Use Case

Next best action

Accurately predict the optimal move with each consumer

Next Best Action (NBA) is an essential use case for creating next-generation customer experiences, as it enables companies to personalize their interactions with customers in real-time to improve engagement and satisfaction.

What is next best action?

Next best action refers to the use of data and analytics to determine the most appropriate action to take with a customer at a given time based on their individual needs and behaviors.

The core questions a next best action model answers are:

What should we do/say/offer?
How should we deliver this?
When should we do it?

Which types of data are used for next best action?

The data used can be of any type:

Transactional: has a purchase been made and of what amount?

Demographic: where is the user from? What income bracket are they assumed to be in? etc.

Behavioral: the sum total of the user’s activity on your site or app: clicks, views, page visits etc.
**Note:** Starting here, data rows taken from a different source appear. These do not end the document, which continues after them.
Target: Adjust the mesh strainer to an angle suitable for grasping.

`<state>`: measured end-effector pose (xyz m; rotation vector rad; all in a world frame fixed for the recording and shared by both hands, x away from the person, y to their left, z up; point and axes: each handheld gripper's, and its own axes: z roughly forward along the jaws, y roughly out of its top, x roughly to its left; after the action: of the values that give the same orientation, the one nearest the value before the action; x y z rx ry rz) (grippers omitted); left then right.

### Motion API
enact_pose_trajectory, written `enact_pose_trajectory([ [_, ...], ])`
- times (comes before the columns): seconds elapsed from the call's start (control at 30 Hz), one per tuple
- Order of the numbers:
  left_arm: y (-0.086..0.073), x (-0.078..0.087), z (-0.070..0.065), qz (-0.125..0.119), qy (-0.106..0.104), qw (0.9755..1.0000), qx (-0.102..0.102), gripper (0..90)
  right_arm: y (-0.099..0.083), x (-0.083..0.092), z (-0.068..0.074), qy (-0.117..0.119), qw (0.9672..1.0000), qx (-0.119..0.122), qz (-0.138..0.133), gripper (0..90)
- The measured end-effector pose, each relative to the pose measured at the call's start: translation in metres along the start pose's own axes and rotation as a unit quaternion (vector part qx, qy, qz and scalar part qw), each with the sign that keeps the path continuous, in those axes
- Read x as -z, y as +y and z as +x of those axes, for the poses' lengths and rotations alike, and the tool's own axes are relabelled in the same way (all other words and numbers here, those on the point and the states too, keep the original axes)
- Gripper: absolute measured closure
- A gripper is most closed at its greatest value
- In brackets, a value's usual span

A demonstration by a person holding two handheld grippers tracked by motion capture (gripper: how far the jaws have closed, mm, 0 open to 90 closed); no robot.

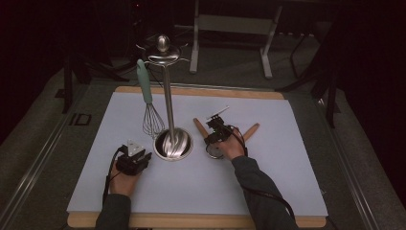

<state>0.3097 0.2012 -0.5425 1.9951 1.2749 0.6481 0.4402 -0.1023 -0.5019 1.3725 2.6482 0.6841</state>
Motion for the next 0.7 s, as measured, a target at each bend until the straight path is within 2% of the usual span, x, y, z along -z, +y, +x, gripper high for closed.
enact_pose_trajectory([
  [0.27,0.0,0.0,0.0,0.001,0.001,1.0,-0.002,68.0,-0.023,0.015,0.006,0.01,0.9997,0.021,0.0,67.0],
  [0.4,0.0,0.0,0.0,0.001,0.002,1.0,-0.002,67.9,-0.024,0.018,0.01,0.021,0.9989,0.041,0.007,59.3],
  [0.47,0.0,0.0,0.0,0.001,0.002,1.0,-0.003,67.9,-0.021,0.018,0.009,0.028,0.9987,0.041,0.0,57.3],
  [0.6,0.0,0.0,0.0,0.001,0.002,1.0,-0.002,67.8,-0.014,0.015,0.004,0.053,0.9983,0.024,-0.003,55.5],
  [0.7,0.0,0.0,0.0,0.001,0.001,1.0,-0.002,67.8,-0.01,0.013,0.001,0.062,0.9979,0.016,-0.001,56.4],
])
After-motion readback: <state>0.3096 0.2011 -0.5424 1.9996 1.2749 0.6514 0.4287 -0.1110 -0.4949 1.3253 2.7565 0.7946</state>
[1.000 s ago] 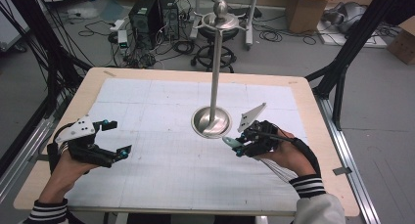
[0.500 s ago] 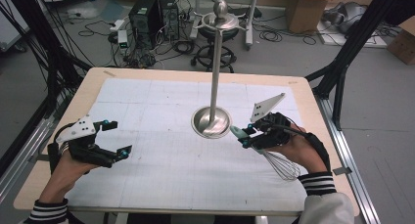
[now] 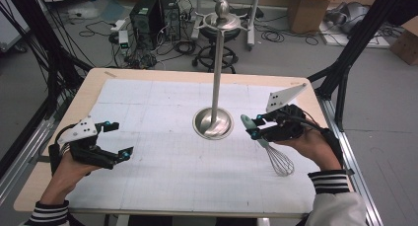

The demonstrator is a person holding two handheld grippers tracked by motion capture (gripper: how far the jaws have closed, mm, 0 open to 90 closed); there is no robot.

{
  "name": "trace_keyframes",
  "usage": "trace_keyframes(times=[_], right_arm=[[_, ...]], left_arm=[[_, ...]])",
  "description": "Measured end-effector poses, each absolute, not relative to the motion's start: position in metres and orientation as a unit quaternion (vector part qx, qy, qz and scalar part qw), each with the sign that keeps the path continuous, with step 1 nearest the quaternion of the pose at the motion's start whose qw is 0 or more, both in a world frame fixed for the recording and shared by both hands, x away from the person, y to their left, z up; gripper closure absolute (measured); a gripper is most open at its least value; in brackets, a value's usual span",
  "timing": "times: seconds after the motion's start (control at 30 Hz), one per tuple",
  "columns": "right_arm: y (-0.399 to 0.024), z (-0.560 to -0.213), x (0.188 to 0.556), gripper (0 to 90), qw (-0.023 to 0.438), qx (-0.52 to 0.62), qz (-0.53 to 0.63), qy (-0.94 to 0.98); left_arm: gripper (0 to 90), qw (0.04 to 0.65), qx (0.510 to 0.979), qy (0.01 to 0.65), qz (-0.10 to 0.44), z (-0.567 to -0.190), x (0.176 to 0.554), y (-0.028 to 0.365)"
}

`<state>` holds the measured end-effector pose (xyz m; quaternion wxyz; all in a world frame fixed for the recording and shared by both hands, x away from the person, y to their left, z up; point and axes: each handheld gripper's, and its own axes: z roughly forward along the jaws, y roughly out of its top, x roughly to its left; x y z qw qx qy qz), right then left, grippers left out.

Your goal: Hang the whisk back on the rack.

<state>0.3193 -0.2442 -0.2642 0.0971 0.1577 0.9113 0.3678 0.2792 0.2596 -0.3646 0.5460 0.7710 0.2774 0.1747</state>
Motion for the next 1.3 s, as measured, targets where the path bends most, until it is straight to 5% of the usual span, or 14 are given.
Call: trace_keyframes(times=[1.3], right_arm=[[-0.262,-0.189,0.347,66.3,0.131,0.207,0.468,0.849]], left_arm=[[1.7,0.55,0.768,0.279,0.173,-0.366,0.281,0.262]])
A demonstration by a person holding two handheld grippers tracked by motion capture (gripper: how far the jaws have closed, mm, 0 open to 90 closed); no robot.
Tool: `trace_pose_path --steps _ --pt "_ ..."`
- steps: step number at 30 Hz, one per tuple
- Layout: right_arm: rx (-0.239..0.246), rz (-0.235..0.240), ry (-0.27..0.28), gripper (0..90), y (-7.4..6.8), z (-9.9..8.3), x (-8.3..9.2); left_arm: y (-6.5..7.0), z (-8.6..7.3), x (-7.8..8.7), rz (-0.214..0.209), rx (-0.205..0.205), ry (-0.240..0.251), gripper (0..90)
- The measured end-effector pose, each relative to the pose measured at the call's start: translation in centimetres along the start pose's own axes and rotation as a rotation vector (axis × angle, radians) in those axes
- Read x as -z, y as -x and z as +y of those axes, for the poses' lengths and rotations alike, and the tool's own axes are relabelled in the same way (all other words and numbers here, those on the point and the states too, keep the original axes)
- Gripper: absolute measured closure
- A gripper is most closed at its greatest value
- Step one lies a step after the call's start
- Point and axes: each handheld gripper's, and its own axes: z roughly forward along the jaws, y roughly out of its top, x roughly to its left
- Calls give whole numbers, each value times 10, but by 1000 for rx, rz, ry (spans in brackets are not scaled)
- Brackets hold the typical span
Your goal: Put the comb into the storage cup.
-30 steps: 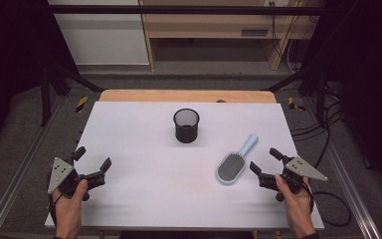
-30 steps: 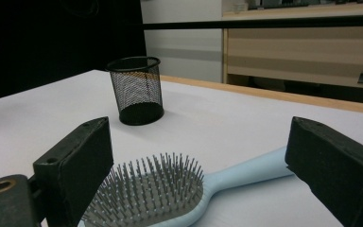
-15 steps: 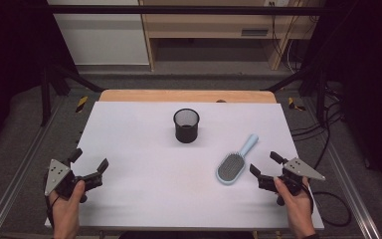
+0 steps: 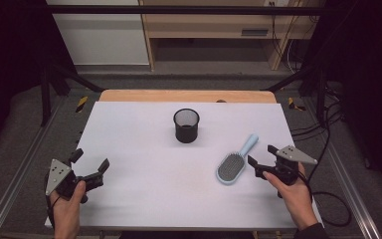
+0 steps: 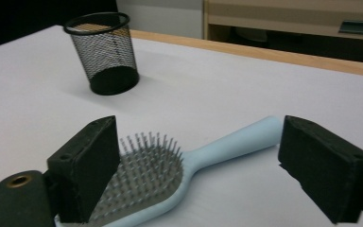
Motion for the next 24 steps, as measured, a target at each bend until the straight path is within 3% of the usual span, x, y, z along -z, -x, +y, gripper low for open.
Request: trace_pose_path --steps 11,14,17,24 --pt "49 -47 -55 303 10 39 -31 -5 -2 1 27 19 -2 9" --pt "40 -52 -77 342 13 45 -40 -5 -2 1 22 20 -1 9" --pt "29 -48 -99 374 16 49 -47 -1 -1 0 11 4 -6 9" --pt "86 -89 -168 573 22 59 -65 6 -2 -3 -15 -27 -27 8"
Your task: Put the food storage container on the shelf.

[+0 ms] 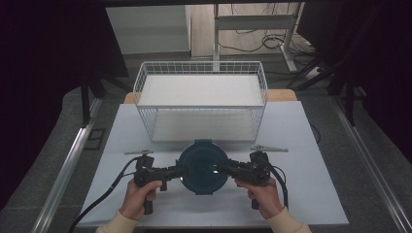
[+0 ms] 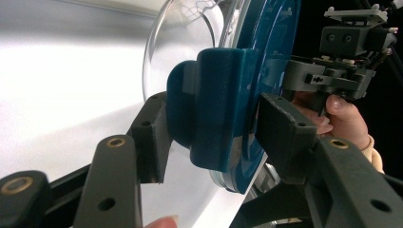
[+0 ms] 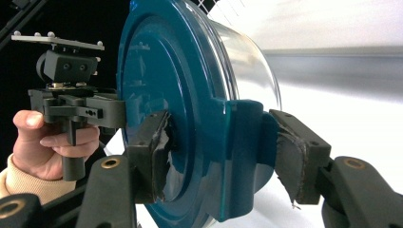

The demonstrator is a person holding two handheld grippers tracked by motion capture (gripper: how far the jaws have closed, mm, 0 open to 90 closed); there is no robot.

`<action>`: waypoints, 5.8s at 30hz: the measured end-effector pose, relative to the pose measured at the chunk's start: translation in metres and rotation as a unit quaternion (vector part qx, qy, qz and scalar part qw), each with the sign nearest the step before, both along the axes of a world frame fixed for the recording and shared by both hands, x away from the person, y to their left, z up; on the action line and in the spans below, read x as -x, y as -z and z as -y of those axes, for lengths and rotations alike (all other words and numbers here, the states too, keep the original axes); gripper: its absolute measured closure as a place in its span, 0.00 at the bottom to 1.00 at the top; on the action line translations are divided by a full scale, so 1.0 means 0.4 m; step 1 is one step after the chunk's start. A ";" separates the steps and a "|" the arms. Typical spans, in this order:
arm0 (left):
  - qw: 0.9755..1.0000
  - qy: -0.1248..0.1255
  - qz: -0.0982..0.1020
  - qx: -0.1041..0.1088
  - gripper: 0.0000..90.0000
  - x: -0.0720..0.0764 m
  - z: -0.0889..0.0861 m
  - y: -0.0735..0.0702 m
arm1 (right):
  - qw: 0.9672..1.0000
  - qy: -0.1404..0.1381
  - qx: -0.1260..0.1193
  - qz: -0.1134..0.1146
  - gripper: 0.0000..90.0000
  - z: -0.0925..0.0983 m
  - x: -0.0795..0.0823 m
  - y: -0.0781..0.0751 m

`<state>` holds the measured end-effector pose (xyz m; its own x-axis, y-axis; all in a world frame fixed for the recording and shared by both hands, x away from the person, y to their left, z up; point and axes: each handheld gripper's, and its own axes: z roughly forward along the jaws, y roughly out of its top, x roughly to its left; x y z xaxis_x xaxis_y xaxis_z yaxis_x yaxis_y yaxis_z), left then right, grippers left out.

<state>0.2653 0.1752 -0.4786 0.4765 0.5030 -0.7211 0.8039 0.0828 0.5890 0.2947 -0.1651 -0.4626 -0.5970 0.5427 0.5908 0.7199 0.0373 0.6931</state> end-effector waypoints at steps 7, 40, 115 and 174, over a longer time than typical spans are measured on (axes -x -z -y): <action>1.000 0.002 0.011 -0.004 0.52 -0.026 -0.004 -0.034 | 1.000 0.002 -0.006 0.002 0.47 -0.003 -0.020 -0.023; 0.997 -0.015 0.071 0.010 0.54 -0.135 -0.023 -0.241 | 0.999 0.005 -0.025 0.048 0.48 -0.016 -0.134 -0.228; 0.995 -0.050 -0.026 0.082 0.41 -0.549 -0.045 -0.307 | 0.990 0.085 -0.050 -0.097 0.37 -0.058 -0.527 -0.337; 0.960 -0.023 0.128 -0.248 0.20 0.077 -0.010 0.043 | 0.975 0.005 0.176 0.139 0.24 0.151 -0.003 0.033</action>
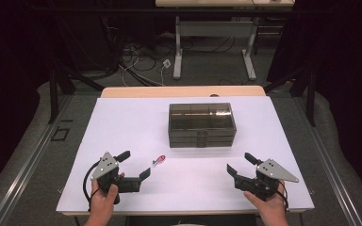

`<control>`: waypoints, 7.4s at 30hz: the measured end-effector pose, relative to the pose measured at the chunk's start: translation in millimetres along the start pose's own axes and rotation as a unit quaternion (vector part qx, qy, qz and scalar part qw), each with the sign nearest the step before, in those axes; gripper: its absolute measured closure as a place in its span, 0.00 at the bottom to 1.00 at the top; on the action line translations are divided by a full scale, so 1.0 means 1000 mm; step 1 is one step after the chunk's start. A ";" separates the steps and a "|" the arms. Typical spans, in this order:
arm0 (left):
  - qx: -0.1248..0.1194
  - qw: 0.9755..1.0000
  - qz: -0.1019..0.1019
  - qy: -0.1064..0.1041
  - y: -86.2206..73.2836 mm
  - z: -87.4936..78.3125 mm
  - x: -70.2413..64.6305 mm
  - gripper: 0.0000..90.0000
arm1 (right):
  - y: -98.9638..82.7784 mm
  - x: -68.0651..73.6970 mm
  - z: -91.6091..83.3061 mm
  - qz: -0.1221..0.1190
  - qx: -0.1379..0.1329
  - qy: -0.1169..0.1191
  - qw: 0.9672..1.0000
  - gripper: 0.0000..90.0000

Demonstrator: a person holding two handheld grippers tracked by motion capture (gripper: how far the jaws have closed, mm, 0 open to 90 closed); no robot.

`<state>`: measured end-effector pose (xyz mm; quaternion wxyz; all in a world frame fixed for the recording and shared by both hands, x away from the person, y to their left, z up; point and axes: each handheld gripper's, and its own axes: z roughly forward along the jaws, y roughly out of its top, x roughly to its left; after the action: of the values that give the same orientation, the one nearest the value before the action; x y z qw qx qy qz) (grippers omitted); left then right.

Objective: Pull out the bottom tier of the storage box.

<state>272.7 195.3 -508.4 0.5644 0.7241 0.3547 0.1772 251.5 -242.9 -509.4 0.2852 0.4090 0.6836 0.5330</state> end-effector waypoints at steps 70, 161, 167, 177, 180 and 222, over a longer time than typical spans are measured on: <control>-0.010 0.998 -0.055 0.014 -0.009 -0.018 0.007 0.01 | 0.014 0.034 0.127 0.290 0.118 0.022 0.949 0.46; -0.009 0.999 -0.053 0.006 -0.009 -0.016 0.008 0.01 | -0.021 0.019 0.177 0.472 0.178 -0.025 0.863 0.87; -0.011 0.998 -0.068 0.004 -0.011 -0.017 0.012 0.01 | -0.025 0.017 0.176 0.477 0.171 -0.019 0.862 0.92; -0.012 0.996 -0.087 0.014 -0.014 -0.015 0.021 0.01 | -0.026 0.019 0.176 0.467 0.164 -0.020 0.869 0.92; -0.012 0.996 -0.091 0.016 -0.014 -0.015 0.021 0.01 | -0.026 0.019 0.176 0.465 0.157 -0.016 0.871 0.92; -0.011 0.998 -0.062 0.012 -0.011 -0.015 0.013 0.01 | -0.029 0.023 0.167 0.462 0.160 -0.014 0.872 0.92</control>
<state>268.7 215.8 -516.0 0.5781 0.6920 0.4038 0.1541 369.8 -142.9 -581.4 -0.0532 0.7255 0.4885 0.4818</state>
The most predictive data type is behavioral data, as there is no better predictor of our future actions than what we have previously done. It stands to reason that where someone is from is less likely to influence their actions than their past behavior.

A warehouse-first approach to next best action

With a warehouse-first approach, data from sales, the customer office, marketing, and finance is centralized in your storage location and then modeled and used to predict the next action your company should take with a consumer.

Once this is achieved using advanced analytics, machine learning and AI can more accurately predict the right content, message or offer.

The benefits of next best action

The reason NBA is so important to next-generation customer experiences is that customers today expect a high level of personalization from the brands they interact with. They want to feel understood and valued as individuals and expect companies to provide them with relevant and timely information and offers. By using data and analytics to determine the best course of action for each customer, companies can create a personalized experience that meets these expectations.

In addition, NBA can help companies achieve their goals, such as increasing sales or reducing customer churn. By delivering the right offer or message to the right customer at the right time, you can increase conversion rates and strengthen customer loyalty. NBA can also help companies optimize their resources by focusing on the highest-value customers or opportunities.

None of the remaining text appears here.